Quei procedimenti potrebbero anche chiarire le prove tecniche rilevanti. Le corti potrebbero esaminare prompt, cronologie dei file, registri dei messaggi, installazione del software e il presunto trasferimento a un minore.

Il terzo segnale è se i procuratori svilupperanno un fascicolo fattuale più solido sui danni derivanti dal materiale sintetico. Il Seventh Circuit ha ripetutamente sottolineato i limiti degli atti sottoposti al suo esame.

I casi futuri potrebbero includere prove che un modello sia stato addestrato su immagini di abusi reali. Potrebbero mostrare che gli imputati hanno utilizzato fotografie di bambini identificabili o hanno mascherato materiale reale come output sintetico.

Gli investigatori potrebbero anche documentare oneri misurabili creati da false piste realistiche.

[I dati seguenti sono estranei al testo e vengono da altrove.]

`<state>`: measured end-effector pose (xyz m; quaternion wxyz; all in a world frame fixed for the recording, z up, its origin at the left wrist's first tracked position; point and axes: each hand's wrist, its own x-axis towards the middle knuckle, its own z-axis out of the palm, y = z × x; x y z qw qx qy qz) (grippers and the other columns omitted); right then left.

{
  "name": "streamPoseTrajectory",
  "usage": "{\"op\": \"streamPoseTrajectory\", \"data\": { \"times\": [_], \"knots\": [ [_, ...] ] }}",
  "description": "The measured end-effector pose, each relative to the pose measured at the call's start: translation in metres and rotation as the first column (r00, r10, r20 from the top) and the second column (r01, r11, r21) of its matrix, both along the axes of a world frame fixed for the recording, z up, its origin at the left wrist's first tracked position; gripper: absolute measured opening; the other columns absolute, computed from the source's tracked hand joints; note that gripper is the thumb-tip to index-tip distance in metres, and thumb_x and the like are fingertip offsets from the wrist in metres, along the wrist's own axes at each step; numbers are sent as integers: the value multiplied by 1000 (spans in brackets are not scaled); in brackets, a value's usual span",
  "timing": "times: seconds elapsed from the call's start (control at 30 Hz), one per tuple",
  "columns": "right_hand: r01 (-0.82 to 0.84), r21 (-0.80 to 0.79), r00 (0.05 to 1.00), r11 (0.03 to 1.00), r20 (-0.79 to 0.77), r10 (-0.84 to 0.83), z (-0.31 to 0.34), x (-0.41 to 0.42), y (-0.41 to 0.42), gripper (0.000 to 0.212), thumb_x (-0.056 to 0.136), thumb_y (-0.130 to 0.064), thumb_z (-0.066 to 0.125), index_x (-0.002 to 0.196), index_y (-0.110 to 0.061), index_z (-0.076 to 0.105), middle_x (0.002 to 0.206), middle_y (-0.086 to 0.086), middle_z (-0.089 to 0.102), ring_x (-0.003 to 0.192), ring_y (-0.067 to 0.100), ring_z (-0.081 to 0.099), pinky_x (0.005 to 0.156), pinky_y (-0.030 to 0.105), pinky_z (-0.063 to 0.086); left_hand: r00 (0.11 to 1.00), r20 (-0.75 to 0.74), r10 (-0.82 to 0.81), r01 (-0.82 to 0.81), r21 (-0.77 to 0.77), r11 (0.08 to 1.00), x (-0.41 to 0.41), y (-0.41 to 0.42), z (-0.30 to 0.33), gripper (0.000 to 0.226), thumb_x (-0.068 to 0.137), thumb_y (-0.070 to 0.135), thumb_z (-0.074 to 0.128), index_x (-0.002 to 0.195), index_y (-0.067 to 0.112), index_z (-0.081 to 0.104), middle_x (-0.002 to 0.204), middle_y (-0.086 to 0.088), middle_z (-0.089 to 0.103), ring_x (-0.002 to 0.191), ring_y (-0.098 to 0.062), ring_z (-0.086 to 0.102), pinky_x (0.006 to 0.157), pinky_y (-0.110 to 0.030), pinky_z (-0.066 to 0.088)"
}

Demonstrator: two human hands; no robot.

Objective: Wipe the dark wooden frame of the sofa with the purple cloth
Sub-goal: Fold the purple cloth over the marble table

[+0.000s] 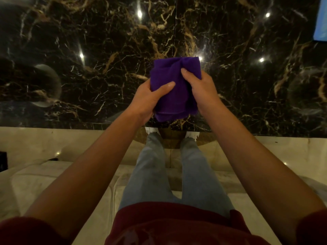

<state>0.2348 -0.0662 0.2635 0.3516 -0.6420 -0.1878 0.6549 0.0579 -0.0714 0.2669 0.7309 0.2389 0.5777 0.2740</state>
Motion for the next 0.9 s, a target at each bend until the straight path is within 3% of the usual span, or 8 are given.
{"op": "streamPoseTrajectory", "data": {
  "times": [0.13, 0.33, 0.53, 0.73, 0.9],
  "knots": [
    [77, -22, 995, 997, -68, -78, 5, 7, 0, 28, 86, -40, 77, 111, -30, 76, 114, 0, 81, 106, 18, 77, 91, 39, 62, 1000, -15, -9, 10, 59, 998, 12, 2, 15, 39, 88, 32, 81, 124, 25, 68, 124, 1, 76, 117, -18, 72, 98, -38, 59],
    [207, -124, 941, 970, -246, -232, 29, 10, -9, 39, 92, -39, 75, 125, -18, 74, 117, 7, 81, 105, 22, 78, 78, 34, 64, 996, -30, -80, 82, 72, 994, 19, 3, 48, 32, 90, 42, 76, 119, 28, 72, 121, 1, 77, 114, -19, 73, 100, -44, 58],
    [361, -102, 892, 927, -253, -375, 53, -8, -19, 40, 95, -42, 73, 125, -15, 74, 113, 8, 82, 101, 24, 79, 80, 38, 65, 984, 46, -170, 169, 25, 985, 9, 14, 67, 35, 98, 38, 70, 126, 16, 69, 118, -5, 79, 110, -23, 75, 92, -40, 62],
    [542, -80, 802, 836, -248, -544, 67, -21, -59, 46, 94, -43, 74, 129, -14, 72, 121, 11, 79, 114, 30, 74, 108, 52, 55, 931, 18, -365, 364, 44, 931, 10, 19, 92, 37, 98, 38, 70, 128, 15, 69, 121, -7, 77, 112, -24, 74, 102, -47, 58],
    [689, -44, 709, 724, -165, -685, 96, 4, -106, 52, 83, -48, 79, 124, -15, 75, 115, 9, 81, 108, 27, 77, 103, 48, 59, 821, 91, -563, 557, 83, 826, 51, -2, 111, 35, 99, 38, 69, 128, 19, 68, 122, -5, 78, 114, -24, 74, 99, -45, 60]
  ]
}}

Tali prove non garantirebbero un risultato costituzionale diverso, ma renderebbero più preciso l’argomento del governo.

Anche il Congresso potrebbe intervenire. Una legge redatta con cura potrebbe concentrarsi su produzione, sollecitazione, distribuzione, targeting o trasferimento anziché sul solo possesso privato.

Qualsiasi proposta legislativa affronterà la stessa sfida progettuale. Dovrà proteggere i bambini e sostenere l’applicazione della legge senza trattare ogni raffigurazione artificiale come prova che un bambino reale sia stato abusato.

Per le famiglie, l’azione immediata è più semplice. Leggere oltre il titolo, conservare le prove, utilizzare canali di segnalazione specializzati e prendere sul serio il disagio di un bambino raffigurato.

Google News continuerà a comprimere decisioni complesse in brevi avvisi. La domanda responsabile non è se un riassunto allarmante suoni permissivo. È quale condotta abbia affrontato la corte, quali accuse restino e se un bambino reale sia stato preso di mira.

Genitori, scuole e team delle piattaforme dovrebbero rivedere i propri piani di risposta prima che un caso emerga nella loro comunità. Chi conserva le prove, chi contatta le autorità e chi sostiene il bambino?

Queste decisioni non richiedono di attendere un’altra sentenza d’appello. Richiedono di trattare l’abuso sessuale sintetico come una questione di sicurezza reale, mantenendo al contempo accurati i confini della legge.